Paru chez Concord Music Group (son tout nouveau label, après avoir enregistré une bonne poignée de galettes chez Blue Note), ce "Light My Fire" brandit un son universel. A côté des quatre compositions écrites ou coécrites par Eliane Elias, l'amateur trouvera des reprises de morceaux connus dont les auteurs sont aussi divers que Jim Morrison (The Doors), l'icône pop Stevie Wonder ou le saxophoniste jazz Paul Desmond. Le résultat est sympathique et cohérent, mais ne surprend pas. Les musiciens qui l'entourent sont tous des pointures, bien sûr, à la tête desquels Randy Brecker (à la trompette), Gilberto Gil (guitare), Marc Johnson (contrebasse) et j'en passe...

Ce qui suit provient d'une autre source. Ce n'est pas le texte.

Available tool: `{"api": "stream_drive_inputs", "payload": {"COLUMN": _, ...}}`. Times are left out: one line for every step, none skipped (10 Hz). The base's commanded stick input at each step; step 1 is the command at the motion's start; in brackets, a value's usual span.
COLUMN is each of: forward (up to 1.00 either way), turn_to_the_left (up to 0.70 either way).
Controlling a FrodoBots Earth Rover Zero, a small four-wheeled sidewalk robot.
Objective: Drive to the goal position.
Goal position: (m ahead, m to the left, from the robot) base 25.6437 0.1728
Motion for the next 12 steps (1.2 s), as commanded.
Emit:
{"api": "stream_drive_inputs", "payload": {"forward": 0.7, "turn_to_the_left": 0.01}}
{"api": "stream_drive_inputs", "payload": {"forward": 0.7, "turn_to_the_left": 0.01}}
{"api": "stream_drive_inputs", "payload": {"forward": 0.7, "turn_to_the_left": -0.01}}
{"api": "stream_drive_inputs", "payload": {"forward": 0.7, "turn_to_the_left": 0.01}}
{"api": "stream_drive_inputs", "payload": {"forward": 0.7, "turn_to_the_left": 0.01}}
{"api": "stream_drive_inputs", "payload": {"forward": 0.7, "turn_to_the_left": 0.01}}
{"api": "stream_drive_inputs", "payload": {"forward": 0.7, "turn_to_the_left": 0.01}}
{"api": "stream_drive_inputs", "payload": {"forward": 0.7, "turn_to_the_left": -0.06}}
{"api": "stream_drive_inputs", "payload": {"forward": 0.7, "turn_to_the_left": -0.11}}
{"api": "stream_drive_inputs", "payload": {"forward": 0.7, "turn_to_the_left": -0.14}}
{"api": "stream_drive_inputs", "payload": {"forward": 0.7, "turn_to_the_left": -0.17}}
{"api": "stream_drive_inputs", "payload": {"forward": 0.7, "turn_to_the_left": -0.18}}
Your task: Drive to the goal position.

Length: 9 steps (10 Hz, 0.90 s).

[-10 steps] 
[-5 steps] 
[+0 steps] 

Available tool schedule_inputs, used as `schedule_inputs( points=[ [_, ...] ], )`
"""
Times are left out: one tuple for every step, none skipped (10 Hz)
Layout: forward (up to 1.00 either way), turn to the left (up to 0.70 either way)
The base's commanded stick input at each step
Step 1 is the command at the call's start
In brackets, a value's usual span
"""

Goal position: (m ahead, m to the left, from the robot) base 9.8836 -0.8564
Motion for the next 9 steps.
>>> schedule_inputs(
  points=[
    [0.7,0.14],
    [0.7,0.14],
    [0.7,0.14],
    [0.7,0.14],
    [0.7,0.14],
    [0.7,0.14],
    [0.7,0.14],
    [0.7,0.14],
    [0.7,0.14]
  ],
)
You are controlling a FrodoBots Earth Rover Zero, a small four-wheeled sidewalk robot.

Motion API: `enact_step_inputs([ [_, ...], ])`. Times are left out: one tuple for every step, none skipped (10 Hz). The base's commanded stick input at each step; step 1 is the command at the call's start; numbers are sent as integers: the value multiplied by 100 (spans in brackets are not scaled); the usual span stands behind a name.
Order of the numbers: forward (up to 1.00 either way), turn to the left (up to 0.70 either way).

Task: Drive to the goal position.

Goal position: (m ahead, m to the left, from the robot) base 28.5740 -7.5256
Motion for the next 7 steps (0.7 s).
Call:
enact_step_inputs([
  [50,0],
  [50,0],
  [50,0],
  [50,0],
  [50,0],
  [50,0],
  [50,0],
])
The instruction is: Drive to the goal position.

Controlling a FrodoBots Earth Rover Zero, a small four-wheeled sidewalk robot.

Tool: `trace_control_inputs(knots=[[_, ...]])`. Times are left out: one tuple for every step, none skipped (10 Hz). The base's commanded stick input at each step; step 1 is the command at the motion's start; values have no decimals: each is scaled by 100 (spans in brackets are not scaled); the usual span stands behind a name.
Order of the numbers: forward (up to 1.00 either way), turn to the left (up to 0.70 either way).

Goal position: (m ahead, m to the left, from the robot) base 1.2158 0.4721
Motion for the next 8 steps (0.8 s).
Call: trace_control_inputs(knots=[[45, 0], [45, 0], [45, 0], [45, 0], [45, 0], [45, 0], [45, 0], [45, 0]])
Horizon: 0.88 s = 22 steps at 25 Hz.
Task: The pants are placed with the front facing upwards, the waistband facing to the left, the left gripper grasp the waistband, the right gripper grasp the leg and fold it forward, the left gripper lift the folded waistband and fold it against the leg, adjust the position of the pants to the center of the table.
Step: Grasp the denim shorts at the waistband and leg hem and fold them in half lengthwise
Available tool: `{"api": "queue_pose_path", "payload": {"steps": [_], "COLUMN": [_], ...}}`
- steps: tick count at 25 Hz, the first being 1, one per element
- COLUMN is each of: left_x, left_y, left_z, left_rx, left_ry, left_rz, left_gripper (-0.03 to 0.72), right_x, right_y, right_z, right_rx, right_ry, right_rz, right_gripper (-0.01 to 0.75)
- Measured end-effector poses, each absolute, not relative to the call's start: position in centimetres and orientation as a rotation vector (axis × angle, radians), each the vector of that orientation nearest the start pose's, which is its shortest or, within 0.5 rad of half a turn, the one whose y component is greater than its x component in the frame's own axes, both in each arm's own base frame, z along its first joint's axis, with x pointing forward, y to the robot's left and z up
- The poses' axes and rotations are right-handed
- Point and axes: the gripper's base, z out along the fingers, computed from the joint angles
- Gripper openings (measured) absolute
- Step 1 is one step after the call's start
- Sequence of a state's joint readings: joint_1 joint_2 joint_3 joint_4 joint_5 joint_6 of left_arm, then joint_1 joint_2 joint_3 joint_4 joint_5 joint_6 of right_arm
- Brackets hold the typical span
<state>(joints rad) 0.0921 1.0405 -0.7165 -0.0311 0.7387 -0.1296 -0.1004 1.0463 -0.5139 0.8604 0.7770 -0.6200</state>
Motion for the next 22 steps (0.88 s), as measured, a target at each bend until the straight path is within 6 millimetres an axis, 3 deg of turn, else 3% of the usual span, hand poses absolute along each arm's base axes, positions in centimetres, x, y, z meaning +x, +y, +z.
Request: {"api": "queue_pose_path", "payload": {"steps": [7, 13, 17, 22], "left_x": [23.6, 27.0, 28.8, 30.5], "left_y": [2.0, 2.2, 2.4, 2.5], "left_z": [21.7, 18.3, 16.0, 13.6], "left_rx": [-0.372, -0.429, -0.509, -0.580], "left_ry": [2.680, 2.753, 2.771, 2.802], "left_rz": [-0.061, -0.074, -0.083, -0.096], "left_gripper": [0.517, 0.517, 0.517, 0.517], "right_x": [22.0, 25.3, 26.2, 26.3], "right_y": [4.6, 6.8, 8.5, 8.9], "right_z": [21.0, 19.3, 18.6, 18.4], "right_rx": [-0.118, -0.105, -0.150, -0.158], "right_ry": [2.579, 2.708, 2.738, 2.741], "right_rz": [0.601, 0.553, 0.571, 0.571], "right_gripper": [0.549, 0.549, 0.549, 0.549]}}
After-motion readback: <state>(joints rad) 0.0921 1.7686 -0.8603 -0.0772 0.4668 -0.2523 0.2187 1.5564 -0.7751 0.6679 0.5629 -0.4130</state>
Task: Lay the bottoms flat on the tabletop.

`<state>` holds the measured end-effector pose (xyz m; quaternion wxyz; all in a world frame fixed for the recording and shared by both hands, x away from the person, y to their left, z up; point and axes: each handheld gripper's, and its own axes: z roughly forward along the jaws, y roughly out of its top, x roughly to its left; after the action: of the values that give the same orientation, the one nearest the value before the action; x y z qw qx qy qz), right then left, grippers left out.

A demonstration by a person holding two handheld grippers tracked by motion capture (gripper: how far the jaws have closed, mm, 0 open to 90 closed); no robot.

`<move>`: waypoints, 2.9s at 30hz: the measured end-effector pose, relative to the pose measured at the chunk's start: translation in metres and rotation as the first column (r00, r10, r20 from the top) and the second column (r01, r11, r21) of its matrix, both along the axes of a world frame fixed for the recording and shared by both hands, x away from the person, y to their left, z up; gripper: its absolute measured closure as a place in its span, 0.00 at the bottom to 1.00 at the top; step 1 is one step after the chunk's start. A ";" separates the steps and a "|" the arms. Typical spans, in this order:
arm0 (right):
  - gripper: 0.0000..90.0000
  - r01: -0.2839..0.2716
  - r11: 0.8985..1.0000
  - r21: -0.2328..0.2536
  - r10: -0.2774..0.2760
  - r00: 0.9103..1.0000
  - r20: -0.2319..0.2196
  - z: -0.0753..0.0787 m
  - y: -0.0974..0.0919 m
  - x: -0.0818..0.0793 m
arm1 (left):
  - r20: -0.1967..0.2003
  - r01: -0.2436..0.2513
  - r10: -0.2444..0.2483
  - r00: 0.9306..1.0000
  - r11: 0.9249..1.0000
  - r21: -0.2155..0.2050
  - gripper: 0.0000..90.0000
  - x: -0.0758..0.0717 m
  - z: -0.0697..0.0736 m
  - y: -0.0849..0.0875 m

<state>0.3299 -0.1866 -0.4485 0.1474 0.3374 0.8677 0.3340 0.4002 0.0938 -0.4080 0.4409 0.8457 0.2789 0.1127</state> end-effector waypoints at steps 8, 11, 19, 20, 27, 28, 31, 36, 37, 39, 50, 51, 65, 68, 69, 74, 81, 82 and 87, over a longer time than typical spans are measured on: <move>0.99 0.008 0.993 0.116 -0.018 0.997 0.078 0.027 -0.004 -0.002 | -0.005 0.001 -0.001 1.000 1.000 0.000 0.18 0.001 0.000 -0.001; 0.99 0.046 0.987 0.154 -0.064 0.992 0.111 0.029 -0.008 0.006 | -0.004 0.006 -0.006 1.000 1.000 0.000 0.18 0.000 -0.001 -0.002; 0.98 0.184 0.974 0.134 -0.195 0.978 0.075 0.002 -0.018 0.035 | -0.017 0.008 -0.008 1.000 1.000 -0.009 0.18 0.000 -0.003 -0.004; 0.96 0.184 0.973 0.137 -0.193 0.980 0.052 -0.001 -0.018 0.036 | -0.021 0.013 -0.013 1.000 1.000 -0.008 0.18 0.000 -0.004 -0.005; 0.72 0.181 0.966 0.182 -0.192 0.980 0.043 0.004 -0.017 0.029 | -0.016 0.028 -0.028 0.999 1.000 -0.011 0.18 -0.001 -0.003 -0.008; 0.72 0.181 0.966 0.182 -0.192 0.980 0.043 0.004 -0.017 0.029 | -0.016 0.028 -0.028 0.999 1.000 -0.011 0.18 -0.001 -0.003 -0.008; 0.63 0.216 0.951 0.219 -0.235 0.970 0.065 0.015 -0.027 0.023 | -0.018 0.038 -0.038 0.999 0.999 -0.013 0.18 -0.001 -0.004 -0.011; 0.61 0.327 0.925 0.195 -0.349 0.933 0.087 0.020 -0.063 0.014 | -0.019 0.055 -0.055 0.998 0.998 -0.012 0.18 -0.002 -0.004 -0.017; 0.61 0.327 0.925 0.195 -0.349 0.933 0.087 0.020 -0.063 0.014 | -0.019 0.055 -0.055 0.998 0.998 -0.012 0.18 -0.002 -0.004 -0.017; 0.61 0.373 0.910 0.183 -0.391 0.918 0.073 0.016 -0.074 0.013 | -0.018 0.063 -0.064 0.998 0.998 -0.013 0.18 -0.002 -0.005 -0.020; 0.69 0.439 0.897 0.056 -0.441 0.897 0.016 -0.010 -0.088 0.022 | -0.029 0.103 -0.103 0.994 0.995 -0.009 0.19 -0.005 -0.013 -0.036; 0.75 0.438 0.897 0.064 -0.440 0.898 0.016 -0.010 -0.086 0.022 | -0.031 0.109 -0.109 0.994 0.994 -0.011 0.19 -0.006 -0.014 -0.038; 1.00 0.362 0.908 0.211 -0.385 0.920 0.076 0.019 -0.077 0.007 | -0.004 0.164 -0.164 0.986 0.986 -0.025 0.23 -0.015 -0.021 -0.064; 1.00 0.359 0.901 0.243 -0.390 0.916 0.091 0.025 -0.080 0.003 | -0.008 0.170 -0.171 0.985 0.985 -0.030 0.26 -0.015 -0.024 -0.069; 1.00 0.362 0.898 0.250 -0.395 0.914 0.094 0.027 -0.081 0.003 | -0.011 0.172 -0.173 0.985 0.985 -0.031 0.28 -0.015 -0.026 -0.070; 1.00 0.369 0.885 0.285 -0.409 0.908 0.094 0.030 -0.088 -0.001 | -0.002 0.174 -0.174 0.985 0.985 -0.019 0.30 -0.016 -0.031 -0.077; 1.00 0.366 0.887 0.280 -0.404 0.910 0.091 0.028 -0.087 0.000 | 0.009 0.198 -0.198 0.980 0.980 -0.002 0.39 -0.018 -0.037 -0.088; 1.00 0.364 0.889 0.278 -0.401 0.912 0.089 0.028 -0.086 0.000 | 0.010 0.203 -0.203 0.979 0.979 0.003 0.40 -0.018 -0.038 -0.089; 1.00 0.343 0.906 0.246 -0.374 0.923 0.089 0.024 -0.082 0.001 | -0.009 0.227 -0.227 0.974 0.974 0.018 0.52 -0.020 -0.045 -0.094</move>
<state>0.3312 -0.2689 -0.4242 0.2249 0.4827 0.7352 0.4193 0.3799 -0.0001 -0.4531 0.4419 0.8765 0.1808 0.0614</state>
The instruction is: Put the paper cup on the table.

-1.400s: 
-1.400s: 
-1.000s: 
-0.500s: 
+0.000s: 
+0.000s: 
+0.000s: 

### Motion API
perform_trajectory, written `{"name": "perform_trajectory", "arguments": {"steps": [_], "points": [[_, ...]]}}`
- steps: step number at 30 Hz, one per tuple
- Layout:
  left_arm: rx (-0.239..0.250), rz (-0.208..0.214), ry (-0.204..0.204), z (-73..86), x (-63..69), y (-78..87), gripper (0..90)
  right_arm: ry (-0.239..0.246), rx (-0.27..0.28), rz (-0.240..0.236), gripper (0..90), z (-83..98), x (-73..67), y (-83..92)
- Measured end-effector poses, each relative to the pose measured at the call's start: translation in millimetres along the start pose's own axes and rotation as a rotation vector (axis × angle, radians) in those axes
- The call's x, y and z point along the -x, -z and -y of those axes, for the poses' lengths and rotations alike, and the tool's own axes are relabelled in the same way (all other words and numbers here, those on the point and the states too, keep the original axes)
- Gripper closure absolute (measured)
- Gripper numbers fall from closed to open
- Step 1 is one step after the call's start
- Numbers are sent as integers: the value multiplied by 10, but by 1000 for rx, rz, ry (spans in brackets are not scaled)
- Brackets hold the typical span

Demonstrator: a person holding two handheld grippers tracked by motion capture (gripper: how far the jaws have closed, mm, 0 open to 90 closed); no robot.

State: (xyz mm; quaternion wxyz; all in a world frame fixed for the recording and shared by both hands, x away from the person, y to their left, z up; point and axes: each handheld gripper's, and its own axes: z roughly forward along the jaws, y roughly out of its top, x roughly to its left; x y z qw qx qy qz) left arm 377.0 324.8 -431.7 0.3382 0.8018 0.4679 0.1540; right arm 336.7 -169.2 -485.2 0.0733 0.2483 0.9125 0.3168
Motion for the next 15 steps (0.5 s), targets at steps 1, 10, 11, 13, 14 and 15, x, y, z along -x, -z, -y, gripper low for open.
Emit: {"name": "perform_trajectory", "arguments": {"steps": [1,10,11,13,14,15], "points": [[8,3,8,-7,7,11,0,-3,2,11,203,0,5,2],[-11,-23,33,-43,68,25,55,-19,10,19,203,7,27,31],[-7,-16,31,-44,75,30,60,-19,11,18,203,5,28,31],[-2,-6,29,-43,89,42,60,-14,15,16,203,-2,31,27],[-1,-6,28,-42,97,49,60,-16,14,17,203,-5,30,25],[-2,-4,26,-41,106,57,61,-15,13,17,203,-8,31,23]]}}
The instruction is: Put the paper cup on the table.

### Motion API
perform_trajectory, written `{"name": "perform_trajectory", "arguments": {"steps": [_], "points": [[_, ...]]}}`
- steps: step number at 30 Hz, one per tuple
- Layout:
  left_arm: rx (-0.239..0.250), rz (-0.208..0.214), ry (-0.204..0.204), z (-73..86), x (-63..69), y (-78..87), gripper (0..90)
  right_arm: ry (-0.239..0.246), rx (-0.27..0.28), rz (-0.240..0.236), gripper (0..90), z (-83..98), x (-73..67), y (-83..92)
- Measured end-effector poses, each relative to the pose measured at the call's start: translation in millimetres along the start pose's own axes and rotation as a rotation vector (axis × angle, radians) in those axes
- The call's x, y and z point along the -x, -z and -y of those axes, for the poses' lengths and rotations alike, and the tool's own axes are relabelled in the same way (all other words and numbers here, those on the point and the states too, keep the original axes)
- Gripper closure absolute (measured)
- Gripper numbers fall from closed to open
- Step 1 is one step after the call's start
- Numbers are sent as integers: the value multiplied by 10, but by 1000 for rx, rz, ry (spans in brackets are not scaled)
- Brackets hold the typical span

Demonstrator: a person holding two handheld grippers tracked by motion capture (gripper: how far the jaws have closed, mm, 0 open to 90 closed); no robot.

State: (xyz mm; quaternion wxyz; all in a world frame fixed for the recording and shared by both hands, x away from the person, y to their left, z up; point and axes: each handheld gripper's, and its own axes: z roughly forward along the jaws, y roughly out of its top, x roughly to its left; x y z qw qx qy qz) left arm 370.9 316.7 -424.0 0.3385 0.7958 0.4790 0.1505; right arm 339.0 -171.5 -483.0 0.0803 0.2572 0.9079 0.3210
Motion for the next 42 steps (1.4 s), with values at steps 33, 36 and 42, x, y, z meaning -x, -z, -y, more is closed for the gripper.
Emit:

Le répertoire est bien foutu donc, et la pianiste fait preuve de beaucoup de talent en injectant à chacun des douze titres un groove typiquement brésilien qui passe aisément entre passion et sophistication, chaleur et esprit cool. Bref, ce disque est une histoire de romantisme et de sensualité (on ne peut rester indifférent à l'écoute de pièces comme "Stay Cool", composition de Kenny Dorham, ou encore "Made in Moonlight"), l'ensemble ne tombant jamais dans la faute de goût ("Mon Amour") sauf quand se fait ressentir par moments la tentation du sirupeux. On retrouvera aussi sur quelques plages Amanda Brecker (la fille d'Elias et du trompettiste Randy Brecker). On peut écouter.